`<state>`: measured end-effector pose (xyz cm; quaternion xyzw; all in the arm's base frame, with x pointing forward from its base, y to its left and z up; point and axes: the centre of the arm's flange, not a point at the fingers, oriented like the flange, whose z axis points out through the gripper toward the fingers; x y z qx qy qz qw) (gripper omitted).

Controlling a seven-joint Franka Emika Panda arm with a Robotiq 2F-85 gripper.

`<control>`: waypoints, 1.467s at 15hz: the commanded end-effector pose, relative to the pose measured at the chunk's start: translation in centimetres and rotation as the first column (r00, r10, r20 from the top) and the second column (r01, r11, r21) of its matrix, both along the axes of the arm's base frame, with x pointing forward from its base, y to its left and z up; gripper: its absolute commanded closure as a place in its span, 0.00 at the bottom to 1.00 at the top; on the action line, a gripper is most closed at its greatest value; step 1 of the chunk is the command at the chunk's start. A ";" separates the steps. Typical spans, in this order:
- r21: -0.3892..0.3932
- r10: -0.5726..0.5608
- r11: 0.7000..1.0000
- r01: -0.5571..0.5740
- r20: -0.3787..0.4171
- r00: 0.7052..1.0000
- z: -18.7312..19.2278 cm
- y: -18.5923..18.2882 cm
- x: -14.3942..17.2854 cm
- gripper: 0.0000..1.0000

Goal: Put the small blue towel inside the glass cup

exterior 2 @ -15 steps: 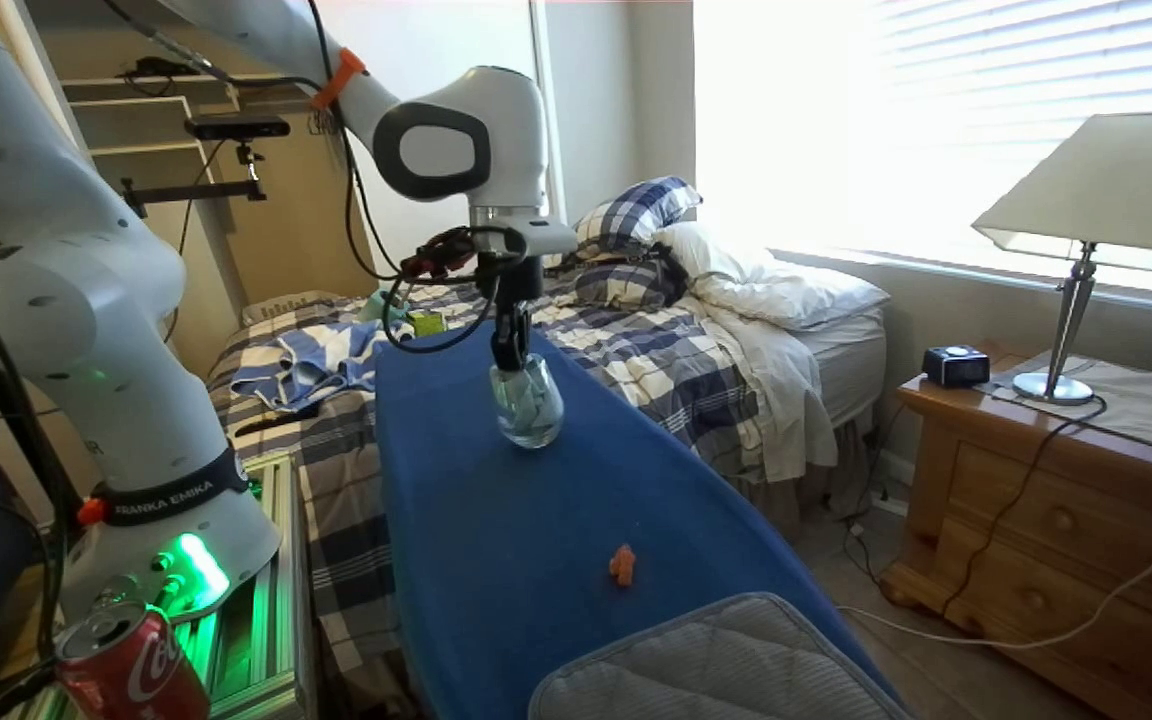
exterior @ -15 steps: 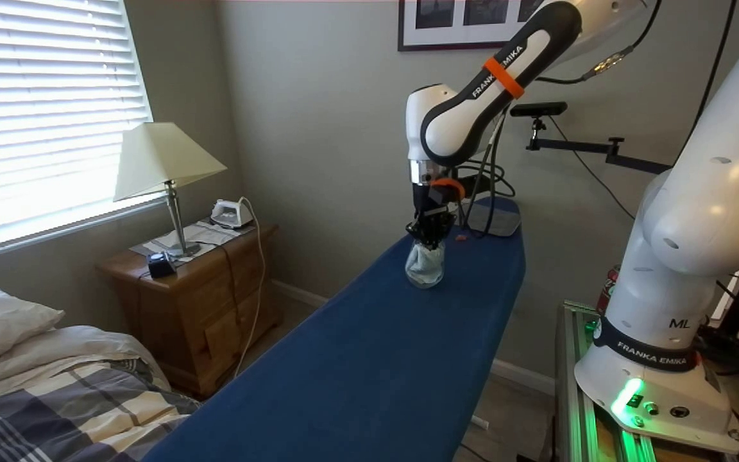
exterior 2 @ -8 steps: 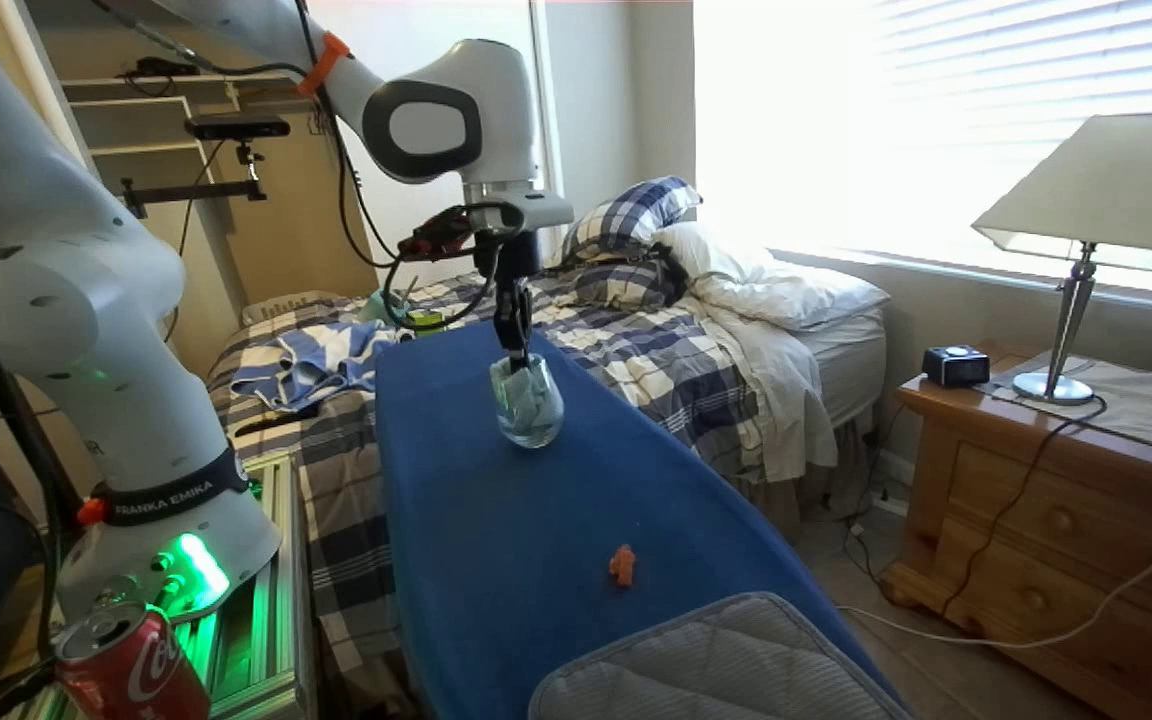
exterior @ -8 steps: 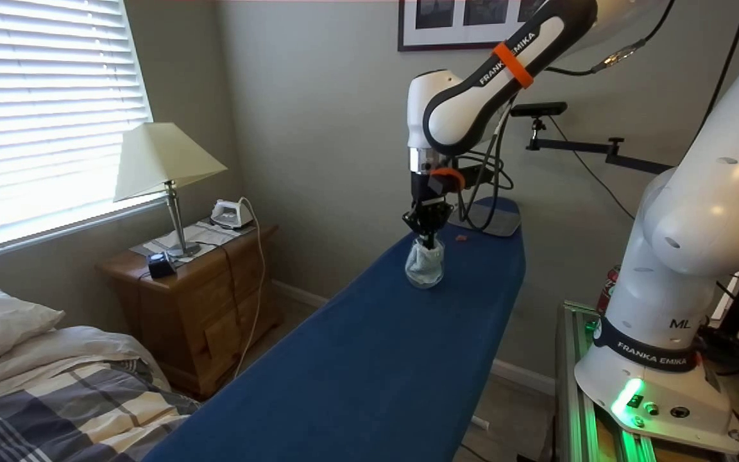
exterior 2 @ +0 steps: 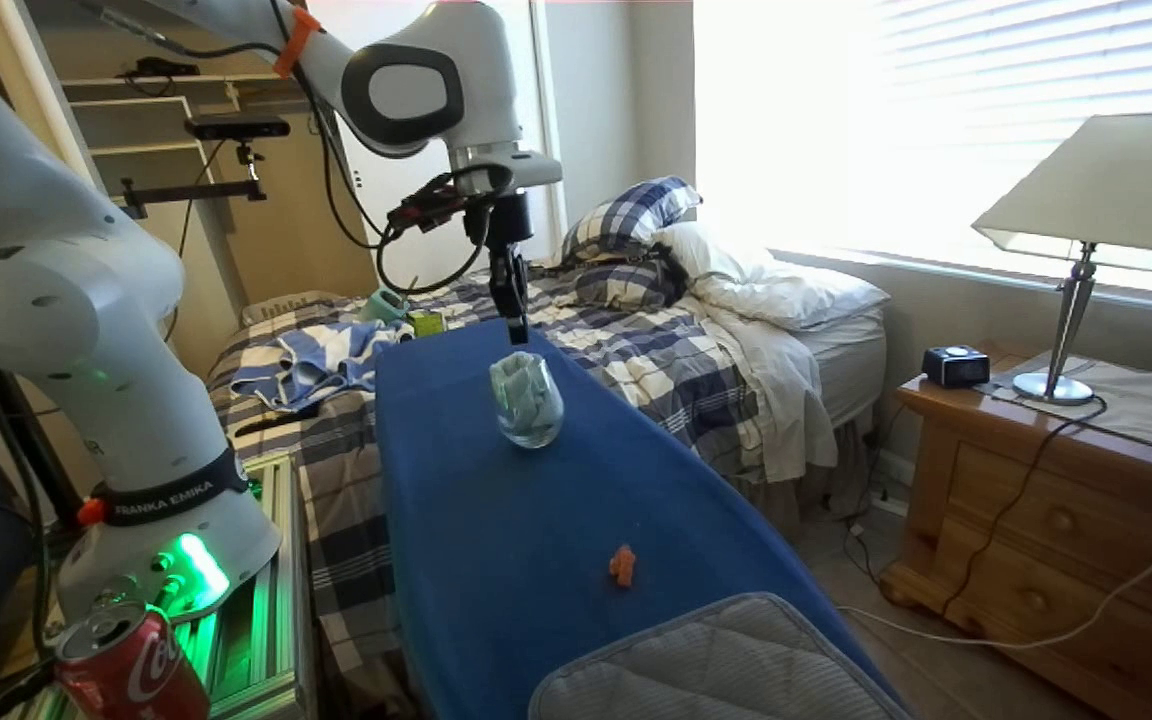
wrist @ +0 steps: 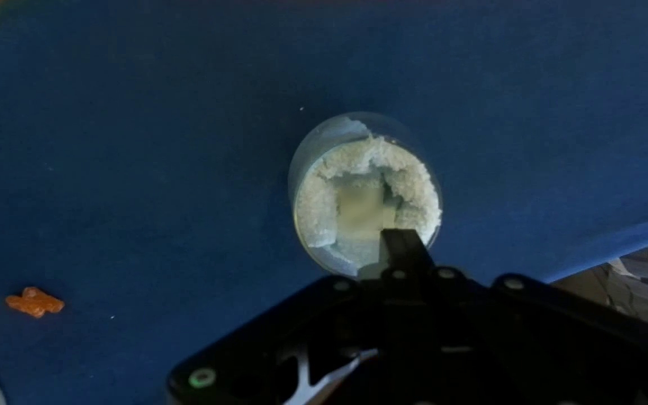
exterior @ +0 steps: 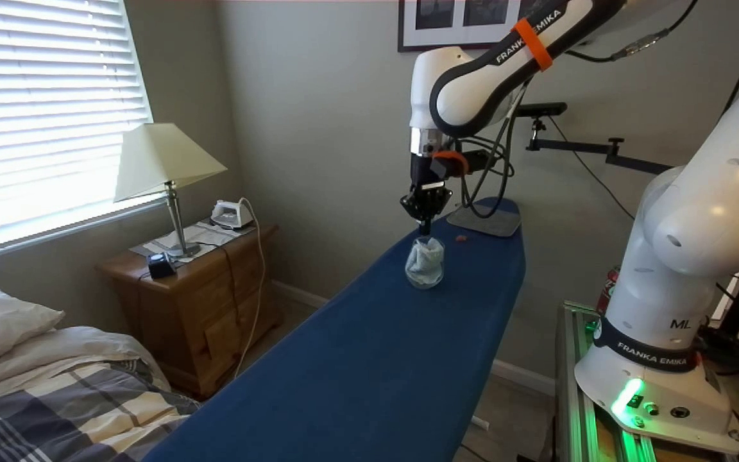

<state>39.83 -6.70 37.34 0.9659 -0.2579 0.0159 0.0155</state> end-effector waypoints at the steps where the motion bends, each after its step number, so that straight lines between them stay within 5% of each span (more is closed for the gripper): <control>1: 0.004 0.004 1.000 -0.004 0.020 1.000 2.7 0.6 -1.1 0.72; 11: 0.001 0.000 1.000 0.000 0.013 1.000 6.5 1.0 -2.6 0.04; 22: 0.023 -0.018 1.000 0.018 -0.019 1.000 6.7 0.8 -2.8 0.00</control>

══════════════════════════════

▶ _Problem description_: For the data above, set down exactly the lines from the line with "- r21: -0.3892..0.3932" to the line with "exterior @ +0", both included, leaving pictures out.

▶ _Exercise solution_:
- r21: -0.3892..0.3932
- r10: -0.5726..0.5608
- r11: 0.7000..1.0000
- r01: -0.5571..0.5740
- r20: -0.3787..0.4171
- r00: 0.7052..1.0000
- z: -18.7312..19.2278 cm
- y: -18.5923..18.2882 cm
- x: -14.3942..17.2854 cm
- gripper: 0.0000..1.0000

Goal: Put the small blue towel inside the glass cup

exterior 2 @ -15 steps: 
exterior @ -15 steps: 
exterior 2 @ -8 steps: 
exterior @ -8 steps: 
exterior 2 @ +0 steps: 
wrist @ +0 steps: 
exterior @ +0 steps: 

For this exercise, the work is now complete.